ASSIGNMENT: Search the records for the word "position" and copy every line in which it occurs.

(Dataset entries)

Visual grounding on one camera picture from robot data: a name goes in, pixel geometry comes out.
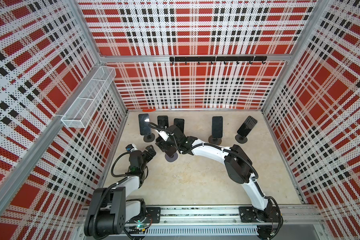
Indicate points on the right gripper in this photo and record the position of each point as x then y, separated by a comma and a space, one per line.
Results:
163, 143

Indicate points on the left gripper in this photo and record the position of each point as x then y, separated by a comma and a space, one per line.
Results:
149, 156

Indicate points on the black phone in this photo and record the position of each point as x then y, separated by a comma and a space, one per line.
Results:
217, 127
163, 122
247, 126
144, 128
180, 123
167, 148

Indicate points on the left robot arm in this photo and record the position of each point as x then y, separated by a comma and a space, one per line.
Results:
110, 209

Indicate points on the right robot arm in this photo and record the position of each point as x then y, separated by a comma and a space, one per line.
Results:
239, 167

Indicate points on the front grey phone stand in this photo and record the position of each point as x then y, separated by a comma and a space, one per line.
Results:
172, 158

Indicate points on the stand far left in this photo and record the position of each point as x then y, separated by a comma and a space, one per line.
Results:
149, 138

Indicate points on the brown base phone stand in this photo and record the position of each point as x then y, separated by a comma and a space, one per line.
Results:
215, 141

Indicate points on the far right phone stand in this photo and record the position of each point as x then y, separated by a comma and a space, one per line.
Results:
240, 139

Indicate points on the white wire mesh basket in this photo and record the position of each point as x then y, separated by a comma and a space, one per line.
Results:
83, 108

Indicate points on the black hook rail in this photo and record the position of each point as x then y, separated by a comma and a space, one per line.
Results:
213, 59

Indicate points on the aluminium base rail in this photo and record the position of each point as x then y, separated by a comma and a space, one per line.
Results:
219, 222

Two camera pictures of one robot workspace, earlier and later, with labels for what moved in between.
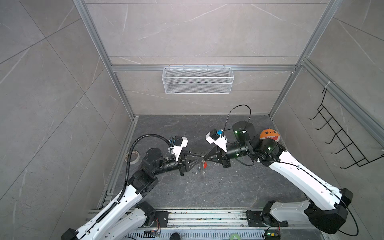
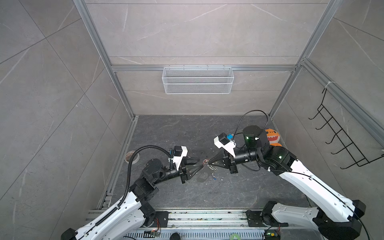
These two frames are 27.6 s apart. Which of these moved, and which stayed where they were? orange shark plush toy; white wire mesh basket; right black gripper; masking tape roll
Moved: right black gripper
Stayed: white wire mesh basket; orange shark plush toy; masking tape roll
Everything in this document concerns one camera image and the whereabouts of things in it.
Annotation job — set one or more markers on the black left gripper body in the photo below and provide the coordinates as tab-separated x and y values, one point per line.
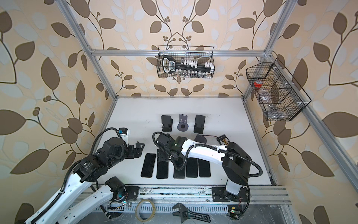
131	153

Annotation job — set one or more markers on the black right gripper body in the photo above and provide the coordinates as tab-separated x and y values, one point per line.
163	156

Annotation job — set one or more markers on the silver phone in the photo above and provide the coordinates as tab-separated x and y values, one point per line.
148	165

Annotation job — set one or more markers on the purple phone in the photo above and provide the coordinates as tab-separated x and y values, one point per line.
179	174

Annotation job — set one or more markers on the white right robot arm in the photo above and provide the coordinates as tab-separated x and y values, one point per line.
237	164

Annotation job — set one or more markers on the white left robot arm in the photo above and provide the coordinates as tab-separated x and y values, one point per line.
80	193

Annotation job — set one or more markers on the black flat phone stand left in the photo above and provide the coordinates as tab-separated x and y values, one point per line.
166	121

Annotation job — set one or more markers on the grey round phone stand back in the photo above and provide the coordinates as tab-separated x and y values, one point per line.
182	125

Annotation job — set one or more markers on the grey round stand front right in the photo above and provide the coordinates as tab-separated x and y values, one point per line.
200	139

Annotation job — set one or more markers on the black flat stand back right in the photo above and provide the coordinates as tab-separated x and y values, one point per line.
199	124

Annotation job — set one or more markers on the black charging board yellow plugs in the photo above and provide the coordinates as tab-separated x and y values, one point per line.
222	140

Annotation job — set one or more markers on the black adjustable wrench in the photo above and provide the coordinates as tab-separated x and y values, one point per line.
180	210

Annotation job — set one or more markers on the black socket set tool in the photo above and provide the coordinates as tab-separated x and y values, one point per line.
170	66

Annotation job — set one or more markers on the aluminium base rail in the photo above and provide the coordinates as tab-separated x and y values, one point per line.
200	198

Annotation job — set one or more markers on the black wire basket right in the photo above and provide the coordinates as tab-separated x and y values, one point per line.
281	96

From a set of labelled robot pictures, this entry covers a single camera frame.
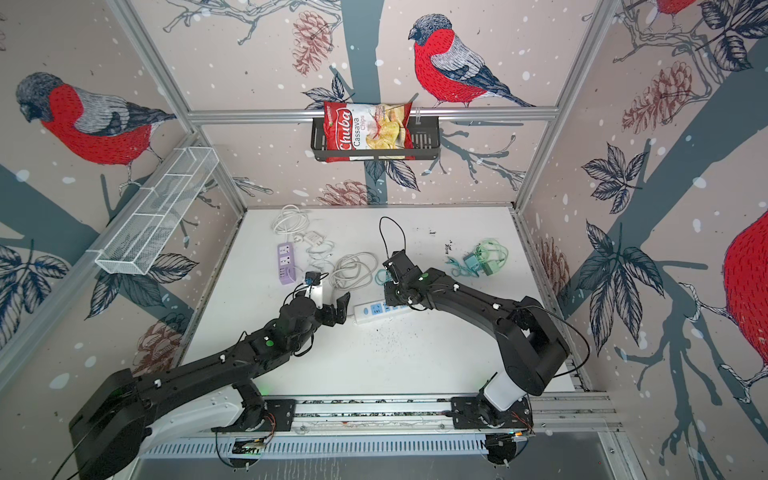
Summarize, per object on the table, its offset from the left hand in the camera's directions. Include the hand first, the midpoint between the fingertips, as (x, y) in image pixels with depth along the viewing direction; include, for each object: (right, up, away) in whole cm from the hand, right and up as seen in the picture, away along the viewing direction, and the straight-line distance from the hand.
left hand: (335, 293), depth 80 cm
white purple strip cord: (-24, +21, +32) cm, 45 cm away
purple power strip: (-21, +6, +21) cm, 30 cm away
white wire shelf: (-47, +23, -3) cm, 52 cm away
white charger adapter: (-13, +15, +29) cm, 35 cm away
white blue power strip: (+10, -8, +10) cm, 15 cm away
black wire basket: (+26, +46, +15) cm, 55 cm away
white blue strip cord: (+2, +4, +21) cm, 21 cm away
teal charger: (+44, +7, +21) cm, 49 cm away
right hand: (+14, -3, +7) cm, 16 cm away

ANSWER SECTION:
Indicate points on the right gripper in this photo and record the position of each point as x then y, separated by a comma and a space, one per line.
Indicate points on the left gripper in this photo and record the position of each point as x then y, separated by a comma and a space, one per line.
Indicate points on the black phone in this photo and record the position of each point as x then y, separated by a comma and a space, one per line.
Indicate points on the left robot arm in this photo and record the position of each point as x then y, separated by a comma and a space, one per line.
Indicate points on the right robot arm in this photo and record the position of each point as x then y, separated by a comma and a space, one per line.
Indicate points on the front grey phone stand in this photo and record the position of each point as x then y, separated by a comma and a space, one per line.
Indicate points on the stand far left in this photo and record the position of each point as x then y, separated by a comma and a space, one per line.
Indicate points on the brown base phone stand in this photo and record the position of each point as x then y, separated by a comma and a space, one per line.
Indicate points on the far right phone stand in this photo and record the position of each point as x then y, separated by a comma and a space, one per line.
Indicate points on the white wire mesh basket in this photo and record the position of each point as x then y, separated by a comma and a space, one per line.
Indicate points on the black hook rail in this photo and record the position of each point as x then y, separated by a comma and a space, one per line.
Indicate points on the aluminium base rail in this photo and record the position of each point as x then y, separated by a comma and a space, one per line.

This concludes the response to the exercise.